Con él, Pedro Santiago y Juan –nosotros– están llamados, no solo a contemplar, sino a introducirse en ese camino junto al Maestro.
La vida humana es un proceso de transfiguración, un camino hacia la belleza no escrita, en la búsqueda de nuestro rostro más genuino.
En el monte Tabor atisbamos el futuro, el interior, las posibilidades de la carne: luz, diálogo, limpieza, sosiego, amor, belleza. Me pregunto si estas pautas nos conducen en nuestros esfuerzos cotidianos.
Si miramos a nuestro alrededor –también en el interior de nosotros mismos– parece que caminamos hacia la tiniebla, con un rostro que se va endureciendo con expresiones de cansancio y malestar, de enfado.

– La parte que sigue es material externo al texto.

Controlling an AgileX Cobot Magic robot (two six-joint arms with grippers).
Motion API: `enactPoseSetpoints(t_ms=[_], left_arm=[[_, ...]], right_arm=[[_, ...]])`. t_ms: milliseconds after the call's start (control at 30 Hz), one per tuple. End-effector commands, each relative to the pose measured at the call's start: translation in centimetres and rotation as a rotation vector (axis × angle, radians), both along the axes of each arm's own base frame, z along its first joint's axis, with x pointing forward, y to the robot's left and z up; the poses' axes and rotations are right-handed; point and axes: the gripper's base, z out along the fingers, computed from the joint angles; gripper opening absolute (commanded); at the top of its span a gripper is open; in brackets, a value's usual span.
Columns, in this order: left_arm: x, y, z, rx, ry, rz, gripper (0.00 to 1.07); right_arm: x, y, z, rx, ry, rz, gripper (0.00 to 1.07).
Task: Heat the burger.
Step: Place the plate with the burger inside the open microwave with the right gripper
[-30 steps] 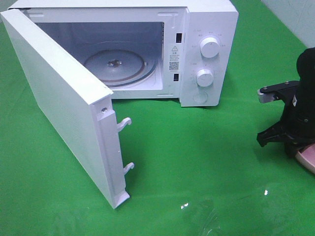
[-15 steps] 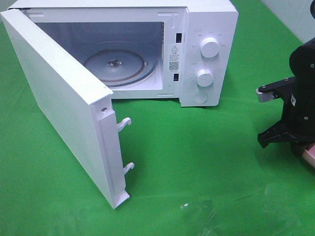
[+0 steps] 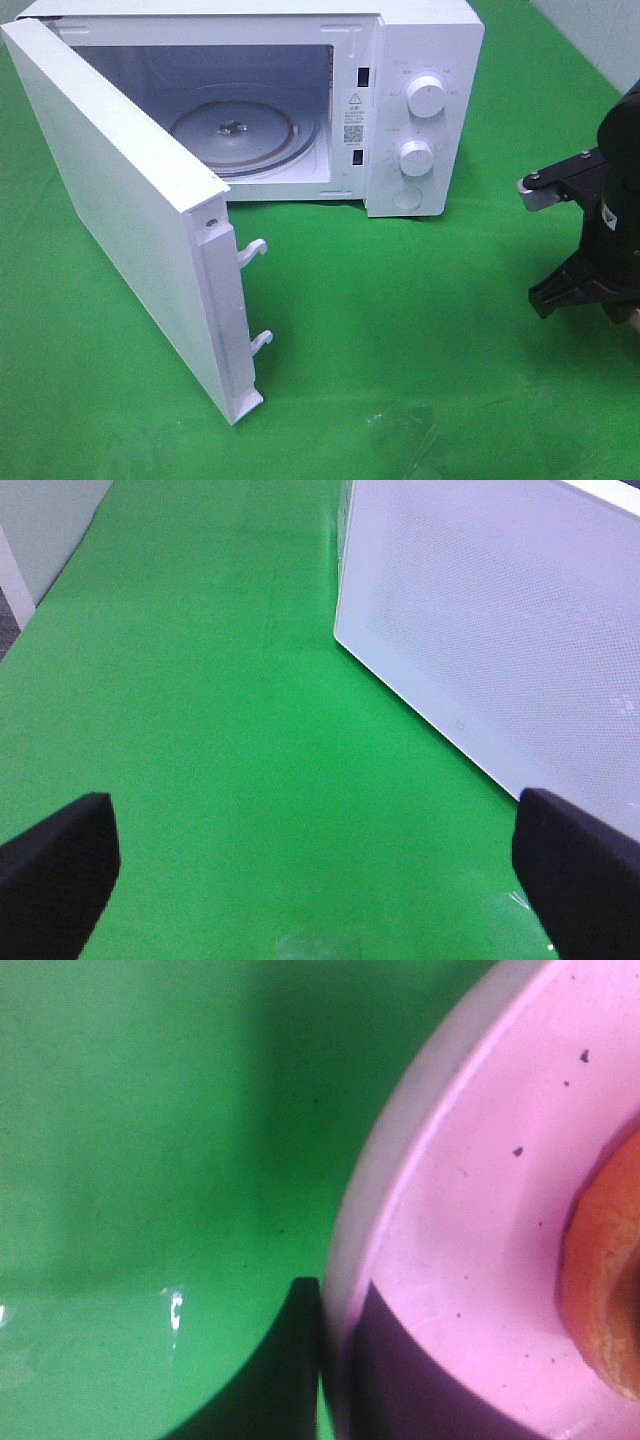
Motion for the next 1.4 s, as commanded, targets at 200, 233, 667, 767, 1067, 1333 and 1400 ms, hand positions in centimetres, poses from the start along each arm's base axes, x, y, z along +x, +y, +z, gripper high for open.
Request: enactPoseSetpoints(t_ms=[200, 233, 667, 767, 1067, 1333, 1400], left_arm=[[-0.3, 0.0, 0.1, -0.001, -0.021, -0.002, 1.01], [-0.3, 0.0, 0.1, -0.001, -0.021, -0.002, 1.01], [-0.3, 0.0, 0.1, -0.001, -0.021, -0.002, 1.01], [-0.3, 0.0, 0.1, -0.001, -0.021, -0.002, 1.01], [-0.3, 0.0, 0.1, -0.001, -0.021, -0.002, 1.01], [-0.3, 0.0, 0.1, -0.001, -0.021, -0.002, 1.01], [-0.3, 0.0, 0.1, -0.001, -0.021, -0.002, 1.01]], right_arm=[[-2.0, 1.2, 1.5, -0.058, -0.029, 0.107, 0.00], [-2.3, 1.4, 1.5, -0.058, -0.029, 0.118, 0.00], [-6.4, 2.9, 2.6, -0.089, -0.045, 0.259, 0.00], [-6.9, 3.0, 2.8, -0.091, -0.052, 0.275, 0.00], [-9.6, 3.7, 3.7, -0.085, -0.084, 0.381, 0.00], [-11.7, 4.7, 4.7, -0.083, -0.138, 0.514, 0.00], [-12.1, 4.9, 4.9, -0.080, -0.144, 0.534, 0.00]])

El diálogo disminuye, y sus temas se tornan cada día más superficiales. Nos acostumbramos a la suciedad, exterior e interior, moral y vital. La riqueza, el afán de bienestar y la búsqueda de experiencias novedosas nos quitan la paz: no tenemos sosiego ni tiempo para vivir humanamente y amar, para descubrir el rostro del otro y descubrirnos nosotros como interioridad abierta.
A veces, da la impresión de que hemos perdido los caminos de la belleza, y no solo en el arte. La gran obra de arte somos nosotros, nuestra carne humana, la materia que nos sostiene como sujetos, esa biografía única que vamos recorriendo, llena de oportunidades y presencias.
Podemos ganar el mundo y perder el rostro. Podemos disfrutar de las cosas y dejarnos esclavizar por ellas. Podemos divertirnos con los otros y no descubrir su corazón.
Existe otra forma de dar forma a nuestra vida. Siguen abiertos los caminos de la belleza para quien esté dispuesto a remar contracorriente. Es necesario subir al monte, hacer pausa en nuestro ajetreo esclavizante. Debemos dejar que Moisés y Elías, los sabios de la antigüedad, las Escrituras, hablen con nosotros. Es importante que entremos en la nube del misterio: solo allí es posible la trascendencia y el amor.
Estamos en Cuaresma. El Carnaval ha pasado. Jesús nos invita a subir con él. Acaban los disfraces y somos invitados a revestirnos de luz, de fe, de humanidad, de belleza, de Dios.